When managers say what they most want from remote workers, they repeat one word more than any other.
It isn’t skills, initiative, time management, or even productivity (though all of those are critical).
The word is “communication.”
The issue of communication isn’t unique to remote workers. On-site teams struggle with it too. But it’s especially easy for communication to drift when people are separated by time zones, language, and product focus.
The good news is effective communication can be learned. Here are tips for improving remote communication habits.
UNDERSTAND PREFERENCES: Know the expectations about communication frequency. Many remote managers prefer over-communicative workers. Others are wary about too much of a good thing. When in doubt, ask directly.

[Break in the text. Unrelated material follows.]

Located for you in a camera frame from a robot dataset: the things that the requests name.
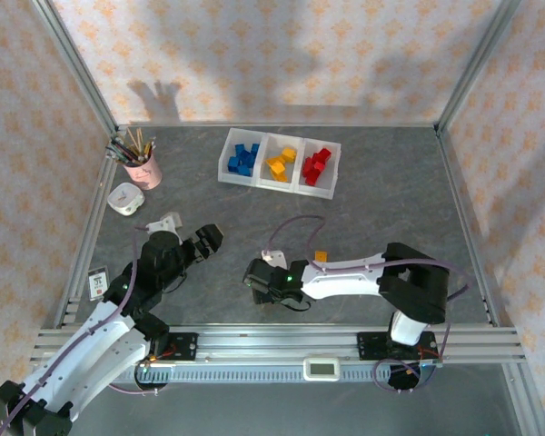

BE PROACTIVE: People who don’t communicate don’t exist. Make a schedule for keeping in touch. It could be a progress update or a comment on something you saw on Slack. And let your team know if you’re going to be out of touch for any reason.
KEEP IT BRIEF: This is especially true in emails. Keep the BRIEF acronym in mind —Background, Reason, Information, End, Follow-up—to help you keep your written communication short and effective.
ORGANIZED: This relates directly to above. Create a note about what you need to know, ask, and say before reaching out or getting on a call or chat.
ENGAGED: There’s no escaping the fact that excellent communication requires engagement. Learn how to ask great questions. Summarize and repeat what you heard the other party say or share.